Ear Nose & Throat Journal ◽

10.1177/014556139607501212 ◽

1996 ◽

Vol 75 (12) ◽

pp. 793-795 ◽

Cited By ~ 2

Author(s):

D.M. Kaplan ◽

A. Niv ◽

M. Aviram ◽

R. Parvari ◽

A. Leiberman ◽

...

Keyword(s):

Cystic Fibrosis ◽

Dna Analysis ◽

Pancreatic Insufficiency ◽

Clinical Status ◽

Chloride Concentration ◽

Inherited Disease ◽

Normal Limits ◽

The Relationship ◽

Sinonasal Symptoms ◽

Sweat Tests

Cystic fibrosis (CF) is the most common lethal inherited disease in the white population. It is characterized by exocrine gland epithelia dysfunction, which leads to pulmonary and pancreatic insufficiency. Since the cloning of the CF gene in 1989 and the identification of the most common CF mutation (ΔF508), more than 400 different mutations have been described. These mutations appear to contribute to the heterogeneity of the CF phenotype and several reports have speculated on the relationship between the most common CF mutations and the patient's clinical status.
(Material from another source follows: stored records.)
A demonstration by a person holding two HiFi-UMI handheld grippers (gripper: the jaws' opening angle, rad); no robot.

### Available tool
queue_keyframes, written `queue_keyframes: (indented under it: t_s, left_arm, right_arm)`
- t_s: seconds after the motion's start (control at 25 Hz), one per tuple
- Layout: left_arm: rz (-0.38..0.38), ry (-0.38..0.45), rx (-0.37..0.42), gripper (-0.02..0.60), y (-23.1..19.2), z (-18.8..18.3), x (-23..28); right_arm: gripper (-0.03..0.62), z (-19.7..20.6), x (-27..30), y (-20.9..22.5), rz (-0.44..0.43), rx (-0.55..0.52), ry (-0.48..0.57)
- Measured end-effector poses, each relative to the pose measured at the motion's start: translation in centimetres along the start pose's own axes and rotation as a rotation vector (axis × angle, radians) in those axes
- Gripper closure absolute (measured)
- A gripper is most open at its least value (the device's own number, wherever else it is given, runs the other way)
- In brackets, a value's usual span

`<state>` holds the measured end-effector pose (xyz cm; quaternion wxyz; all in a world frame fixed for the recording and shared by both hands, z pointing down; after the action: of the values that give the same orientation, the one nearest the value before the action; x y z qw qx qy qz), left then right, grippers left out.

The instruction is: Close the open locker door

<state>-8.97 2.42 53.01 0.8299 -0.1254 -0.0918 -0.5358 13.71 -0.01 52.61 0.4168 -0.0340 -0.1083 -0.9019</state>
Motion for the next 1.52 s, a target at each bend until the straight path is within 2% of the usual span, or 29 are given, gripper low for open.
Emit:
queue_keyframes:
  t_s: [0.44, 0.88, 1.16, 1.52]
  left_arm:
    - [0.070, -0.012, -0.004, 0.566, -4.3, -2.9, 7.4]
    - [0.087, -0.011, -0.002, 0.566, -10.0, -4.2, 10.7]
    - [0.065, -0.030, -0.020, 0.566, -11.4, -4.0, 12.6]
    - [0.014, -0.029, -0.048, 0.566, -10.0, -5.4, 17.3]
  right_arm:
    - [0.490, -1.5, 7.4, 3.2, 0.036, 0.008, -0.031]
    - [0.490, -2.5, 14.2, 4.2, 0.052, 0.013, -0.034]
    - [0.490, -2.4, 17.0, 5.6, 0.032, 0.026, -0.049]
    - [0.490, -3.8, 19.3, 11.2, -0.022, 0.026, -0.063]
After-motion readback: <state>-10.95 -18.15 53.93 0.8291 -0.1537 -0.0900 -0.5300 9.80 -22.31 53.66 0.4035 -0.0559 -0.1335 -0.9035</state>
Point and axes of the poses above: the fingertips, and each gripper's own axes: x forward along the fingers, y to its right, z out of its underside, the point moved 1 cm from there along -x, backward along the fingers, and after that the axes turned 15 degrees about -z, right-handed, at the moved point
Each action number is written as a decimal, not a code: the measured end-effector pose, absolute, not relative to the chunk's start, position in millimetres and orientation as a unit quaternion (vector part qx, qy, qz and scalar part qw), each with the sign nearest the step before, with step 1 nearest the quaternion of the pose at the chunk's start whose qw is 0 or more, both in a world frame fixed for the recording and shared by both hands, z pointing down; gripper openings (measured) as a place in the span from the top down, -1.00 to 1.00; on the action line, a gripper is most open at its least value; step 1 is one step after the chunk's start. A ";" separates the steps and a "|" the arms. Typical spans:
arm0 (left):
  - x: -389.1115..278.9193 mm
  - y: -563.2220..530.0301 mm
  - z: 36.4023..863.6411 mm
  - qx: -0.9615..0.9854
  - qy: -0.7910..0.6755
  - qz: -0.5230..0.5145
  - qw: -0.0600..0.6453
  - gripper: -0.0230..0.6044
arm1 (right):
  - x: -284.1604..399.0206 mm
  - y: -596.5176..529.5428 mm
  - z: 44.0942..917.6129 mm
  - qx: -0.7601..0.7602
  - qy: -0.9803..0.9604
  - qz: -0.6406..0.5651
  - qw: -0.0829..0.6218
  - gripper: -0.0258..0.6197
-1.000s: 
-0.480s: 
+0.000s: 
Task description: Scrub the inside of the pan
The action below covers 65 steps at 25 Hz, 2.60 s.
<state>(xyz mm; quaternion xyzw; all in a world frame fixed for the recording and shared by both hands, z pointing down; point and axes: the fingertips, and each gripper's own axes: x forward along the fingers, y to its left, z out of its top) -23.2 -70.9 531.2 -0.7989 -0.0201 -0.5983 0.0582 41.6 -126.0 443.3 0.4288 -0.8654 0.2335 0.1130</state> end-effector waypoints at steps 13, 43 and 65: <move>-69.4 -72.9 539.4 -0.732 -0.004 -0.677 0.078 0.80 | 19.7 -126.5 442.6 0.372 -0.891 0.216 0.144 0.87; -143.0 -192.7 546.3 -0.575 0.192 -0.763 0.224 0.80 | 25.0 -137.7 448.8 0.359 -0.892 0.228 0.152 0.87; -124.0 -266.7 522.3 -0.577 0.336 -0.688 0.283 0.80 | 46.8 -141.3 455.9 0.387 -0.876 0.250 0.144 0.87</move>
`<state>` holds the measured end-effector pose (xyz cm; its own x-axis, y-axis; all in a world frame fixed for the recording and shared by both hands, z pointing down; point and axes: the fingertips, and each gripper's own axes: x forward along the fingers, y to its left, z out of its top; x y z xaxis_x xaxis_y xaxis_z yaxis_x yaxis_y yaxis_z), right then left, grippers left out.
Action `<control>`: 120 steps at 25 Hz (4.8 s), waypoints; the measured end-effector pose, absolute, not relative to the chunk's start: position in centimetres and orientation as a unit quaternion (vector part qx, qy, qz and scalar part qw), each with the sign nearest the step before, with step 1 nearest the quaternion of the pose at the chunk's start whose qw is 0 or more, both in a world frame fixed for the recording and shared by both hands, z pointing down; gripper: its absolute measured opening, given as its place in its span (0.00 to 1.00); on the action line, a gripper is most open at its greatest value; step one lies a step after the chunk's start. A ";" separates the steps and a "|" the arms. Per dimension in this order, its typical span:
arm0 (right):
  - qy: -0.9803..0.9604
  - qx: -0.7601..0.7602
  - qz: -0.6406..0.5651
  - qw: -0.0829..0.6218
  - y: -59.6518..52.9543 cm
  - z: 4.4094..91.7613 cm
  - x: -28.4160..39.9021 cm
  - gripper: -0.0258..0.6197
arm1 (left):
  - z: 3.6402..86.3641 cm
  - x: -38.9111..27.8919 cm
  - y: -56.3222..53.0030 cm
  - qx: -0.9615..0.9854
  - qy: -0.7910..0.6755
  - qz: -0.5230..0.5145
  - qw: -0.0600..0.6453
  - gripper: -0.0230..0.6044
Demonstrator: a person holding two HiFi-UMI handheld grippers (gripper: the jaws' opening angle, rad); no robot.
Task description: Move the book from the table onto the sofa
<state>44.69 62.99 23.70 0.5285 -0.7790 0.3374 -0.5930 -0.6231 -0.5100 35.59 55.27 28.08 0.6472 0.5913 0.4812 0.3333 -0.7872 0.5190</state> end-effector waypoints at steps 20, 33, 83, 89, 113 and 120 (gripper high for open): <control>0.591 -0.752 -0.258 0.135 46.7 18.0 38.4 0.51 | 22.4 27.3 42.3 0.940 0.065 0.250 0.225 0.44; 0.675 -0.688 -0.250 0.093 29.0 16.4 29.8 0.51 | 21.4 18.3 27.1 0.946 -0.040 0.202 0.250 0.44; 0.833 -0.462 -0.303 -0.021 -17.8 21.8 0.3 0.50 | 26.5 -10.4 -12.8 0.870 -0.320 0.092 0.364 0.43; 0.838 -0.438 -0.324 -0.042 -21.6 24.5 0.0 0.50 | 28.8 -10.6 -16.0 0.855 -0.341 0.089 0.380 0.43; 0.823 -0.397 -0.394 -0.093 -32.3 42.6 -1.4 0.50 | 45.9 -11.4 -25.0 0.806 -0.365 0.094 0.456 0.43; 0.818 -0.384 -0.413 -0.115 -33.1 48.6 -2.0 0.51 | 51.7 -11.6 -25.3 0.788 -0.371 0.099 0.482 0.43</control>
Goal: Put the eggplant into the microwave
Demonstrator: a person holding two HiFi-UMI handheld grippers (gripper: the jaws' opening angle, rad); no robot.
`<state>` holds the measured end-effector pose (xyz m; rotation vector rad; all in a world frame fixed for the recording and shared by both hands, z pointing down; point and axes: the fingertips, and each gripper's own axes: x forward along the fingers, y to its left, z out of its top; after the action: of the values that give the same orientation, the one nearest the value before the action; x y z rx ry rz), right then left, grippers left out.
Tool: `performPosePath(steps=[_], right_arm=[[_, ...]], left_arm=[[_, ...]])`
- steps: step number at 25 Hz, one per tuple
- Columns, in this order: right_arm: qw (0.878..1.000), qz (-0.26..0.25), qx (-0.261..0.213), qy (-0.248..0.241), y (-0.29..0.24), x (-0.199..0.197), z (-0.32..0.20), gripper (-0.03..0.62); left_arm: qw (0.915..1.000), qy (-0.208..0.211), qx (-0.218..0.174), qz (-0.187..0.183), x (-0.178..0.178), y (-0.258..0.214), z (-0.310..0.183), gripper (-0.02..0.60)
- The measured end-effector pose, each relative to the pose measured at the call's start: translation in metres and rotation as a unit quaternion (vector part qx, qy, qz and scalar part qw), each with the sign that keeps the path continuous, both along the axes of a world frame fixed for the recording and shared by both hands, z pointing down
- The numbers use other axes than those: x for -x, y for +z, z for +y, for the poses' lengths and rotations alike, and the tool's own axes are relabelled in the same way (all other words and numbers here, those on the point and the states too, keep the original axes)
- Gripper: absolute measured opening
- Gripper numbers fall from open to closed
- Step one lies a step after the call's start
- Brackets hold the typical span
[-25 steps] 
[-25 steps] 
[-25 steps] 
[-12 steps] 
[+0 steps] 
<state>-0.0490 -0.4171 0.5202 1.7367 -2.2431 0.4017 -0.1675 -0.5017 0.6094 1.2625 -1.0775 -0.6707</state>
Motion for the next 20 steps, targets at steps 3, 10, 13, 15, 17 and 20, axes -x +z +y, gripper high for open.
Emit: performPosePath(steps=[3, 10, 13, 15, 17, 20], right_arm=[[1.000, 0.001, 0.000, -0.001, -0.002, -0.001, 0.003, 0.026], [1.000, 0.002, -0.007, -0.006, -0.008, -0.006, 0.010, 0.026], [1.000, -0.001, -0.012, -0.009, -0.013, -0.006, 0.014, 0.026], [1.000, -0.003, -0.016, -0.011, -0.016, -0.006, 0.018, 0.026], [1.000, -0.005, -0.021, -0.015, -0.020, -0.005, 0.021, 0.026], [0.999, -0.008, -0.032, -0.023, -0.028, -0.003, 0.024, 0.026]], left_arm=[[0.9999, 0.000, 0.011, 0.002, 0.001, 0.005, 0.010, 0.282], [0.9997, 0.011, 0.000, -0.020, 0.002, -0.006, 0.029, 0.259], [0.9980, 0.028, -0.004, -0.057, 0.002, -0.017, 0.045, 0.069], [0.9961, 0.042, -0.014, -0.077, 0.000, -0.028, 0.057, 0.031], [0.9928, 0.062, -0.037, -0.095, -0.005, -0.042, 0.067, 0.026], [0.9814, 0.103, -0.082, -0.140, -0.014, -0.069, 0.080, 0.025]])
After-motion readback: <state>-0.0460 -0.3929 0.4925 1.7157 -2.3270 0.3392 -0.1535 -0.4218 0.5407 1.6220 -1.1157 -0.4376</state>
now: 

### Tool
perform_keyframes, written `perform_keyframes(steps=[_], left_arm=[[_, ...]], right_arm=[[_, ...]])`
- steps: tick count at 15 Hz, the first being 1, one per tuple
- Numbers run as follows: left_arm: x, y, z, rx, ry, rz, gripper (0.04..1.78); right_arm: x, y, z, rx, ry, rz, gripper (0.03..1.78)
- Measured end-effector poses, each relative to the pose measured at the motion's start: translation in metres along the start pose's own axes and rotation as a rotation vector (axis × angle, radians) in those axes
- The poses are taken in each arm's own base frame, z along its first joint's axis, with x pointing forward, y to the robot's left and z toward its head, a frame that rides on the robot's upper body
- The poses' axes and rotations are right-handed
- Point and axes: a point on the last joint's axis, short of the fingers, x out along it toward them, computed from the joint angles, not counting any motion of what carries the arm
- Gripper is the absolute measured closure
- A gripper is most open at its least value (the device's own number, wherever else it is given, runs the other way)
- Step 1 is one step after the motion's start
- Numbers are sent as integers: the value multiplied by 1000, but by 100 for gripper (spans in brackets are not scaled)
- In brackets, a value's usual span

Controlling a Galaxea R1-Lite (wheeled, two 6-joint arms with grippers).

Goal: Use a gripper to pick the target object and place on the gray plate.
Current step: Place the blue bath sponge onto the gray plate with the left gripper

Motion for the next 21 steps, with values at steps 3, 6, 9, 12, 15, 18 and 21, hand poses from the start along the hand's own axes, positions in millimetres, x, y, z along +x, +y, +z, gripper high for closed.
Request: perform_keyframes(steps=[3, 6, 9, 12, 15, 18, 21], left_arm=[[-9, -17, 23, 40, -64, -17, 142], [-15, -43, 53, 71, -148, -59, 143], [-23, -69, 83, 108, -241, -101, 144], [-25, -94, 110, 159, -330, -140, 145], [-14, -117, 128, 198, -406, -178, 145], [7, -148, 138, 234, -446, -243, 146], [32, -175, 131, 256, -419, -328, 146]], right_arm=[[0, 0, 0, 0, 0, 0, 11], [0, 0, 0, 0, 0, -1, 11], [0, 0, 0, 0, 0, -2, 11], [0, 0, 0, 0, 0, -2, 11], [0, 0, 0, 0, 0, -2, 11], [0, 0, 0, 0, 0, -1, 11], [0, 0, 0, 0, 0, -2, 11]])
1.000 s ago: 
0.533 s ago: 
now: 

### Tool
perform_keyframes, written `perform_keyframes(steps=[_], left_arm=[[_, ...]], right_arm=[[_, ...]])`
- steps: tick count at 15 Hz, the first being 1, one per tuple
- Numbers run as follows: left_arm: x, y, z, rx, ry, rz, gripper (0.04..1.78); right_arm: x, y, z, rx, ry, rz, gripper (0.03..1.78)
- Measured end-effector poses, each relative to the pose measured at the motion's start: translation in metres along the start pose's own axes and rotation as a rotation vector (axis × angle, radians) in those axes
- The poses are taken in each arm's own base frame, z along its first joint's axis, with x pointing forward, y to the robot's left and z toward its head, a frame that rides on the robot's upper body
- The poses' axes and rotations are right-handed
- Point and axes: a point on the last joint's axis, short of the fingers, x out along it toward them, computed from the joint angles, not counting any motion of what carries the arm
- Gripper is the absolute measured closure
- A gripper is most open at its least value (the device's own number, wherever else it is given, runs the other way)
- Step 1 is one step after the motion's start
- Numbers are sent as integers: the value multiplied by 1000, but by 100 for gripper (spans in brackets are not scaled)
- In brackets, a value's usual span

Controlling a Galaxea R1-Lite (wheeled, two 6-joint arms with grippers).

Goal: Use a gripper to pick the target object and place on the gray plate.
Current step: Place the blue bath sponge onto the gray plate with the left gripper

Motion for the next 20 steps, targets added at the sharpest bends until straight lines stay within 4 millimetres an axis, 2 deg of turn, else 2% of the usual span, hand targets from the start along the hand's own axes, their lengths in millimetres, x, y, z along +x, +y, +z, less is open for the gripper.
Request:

We report the case of a 21-year-old woman with longstanding chronic pansinusitis, nasal polyposis, chronic cough and severe nasal crusting. During a period of five years she had been followed by her otolaryngologist and pediatric pulmonologist. Sweat tests performed at the age of 17 and 18 were within normal limits and she underwent repeated conventional sinonasal procedures, with no improvement in her clinical status. On her present admission, sweat tests showed a 70 meq/l chloride concentration. The diagnosis of CF was then confirmed by DNA analysis and the patient was found to carry the 3849+10 kB C—>T mutation. The early detection of this newly recognized form of CF in adults as well as in children presenting with sinonasal symptoms is critical for life expectancy and quality.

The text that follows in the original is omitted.